• [TASK DESCRIPTION]:
Scan the material below and copy every line holding the word "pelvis".

• [THE DATA]:
Start of Block
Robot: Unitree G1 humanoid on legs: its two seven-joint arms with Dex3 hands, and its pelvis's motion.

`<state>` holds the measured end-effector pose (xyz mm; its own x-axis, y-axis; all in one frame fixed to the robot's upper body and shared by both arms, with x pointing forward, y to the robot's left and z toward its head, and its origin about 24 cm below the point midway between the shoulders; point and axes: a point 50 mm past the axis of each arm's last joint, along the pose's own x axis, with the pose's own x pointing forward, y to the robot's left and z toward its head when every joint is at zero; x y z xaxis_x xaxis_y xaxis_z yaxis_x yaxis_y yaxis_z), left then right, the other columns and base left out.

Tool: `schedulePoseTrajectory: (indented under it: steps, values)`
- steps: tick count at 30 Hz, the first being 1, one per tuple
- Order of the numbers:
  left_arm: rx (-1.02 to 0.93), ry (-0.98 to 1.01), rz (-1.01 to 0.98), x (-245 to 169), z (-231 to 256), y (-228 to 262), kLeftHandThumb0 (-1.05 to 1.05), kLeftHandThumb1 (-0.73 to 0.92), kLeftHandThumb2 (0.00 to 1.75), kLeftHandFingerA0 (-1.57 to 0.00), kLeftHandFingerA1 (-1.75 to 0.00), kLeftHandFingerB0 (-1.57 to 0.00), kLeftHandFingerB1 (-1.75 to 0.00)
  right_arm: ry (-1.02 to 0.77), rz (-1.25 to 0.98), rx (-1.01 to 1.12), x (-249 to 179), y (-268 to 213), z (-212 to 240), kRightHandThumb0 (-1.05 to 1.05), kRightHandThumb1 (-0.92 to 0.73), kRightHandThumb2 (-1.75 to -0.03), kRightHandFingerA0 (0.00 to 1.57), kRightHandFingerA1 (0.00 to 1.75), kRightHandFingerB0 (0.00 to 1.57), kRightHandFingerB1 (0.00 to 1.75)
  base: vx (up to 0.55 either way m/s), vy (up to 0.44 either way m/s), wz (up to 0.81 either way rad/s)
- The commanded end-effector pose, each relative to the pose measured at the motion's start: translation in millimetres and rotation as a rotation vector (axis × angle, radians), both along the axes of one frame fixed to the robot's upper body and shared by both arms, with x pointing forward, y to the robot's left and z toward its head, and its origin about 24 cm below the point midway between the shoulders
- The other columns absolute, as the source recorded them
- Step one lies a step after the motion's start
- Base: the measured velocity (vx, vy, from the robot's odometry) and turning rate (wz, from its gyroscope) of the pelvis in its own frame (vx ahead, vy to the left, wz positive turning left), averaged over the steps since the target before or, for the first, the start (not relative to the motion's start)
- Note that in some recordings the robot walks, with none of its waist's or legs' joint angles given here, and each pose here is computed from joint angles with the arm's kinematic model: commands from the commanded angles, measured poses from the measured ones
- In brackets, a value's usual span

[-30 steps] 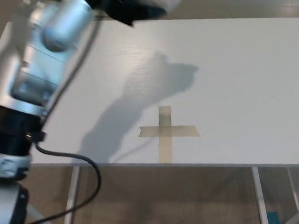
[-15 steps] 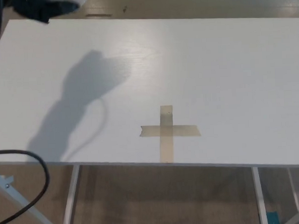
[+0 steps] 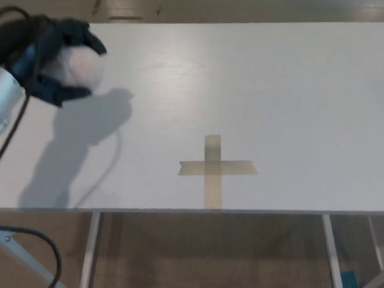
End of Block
• [ANSWER TO THIS PROBLEM]:
Robot: Unitree G1 humanoid on legs: its two seven-joint arms with Dex3 hands, and its pelvis's motion.
- Base: the measured velocity (vx, vy, from the robot's odometry) and turning rate (wz, from its gyroscope) of the pelvis in its own frame (vx ahead, vy to the left, wz positive turning left), averaged over the steps since the target before or, for the first, the start (not relative to the motion's start)

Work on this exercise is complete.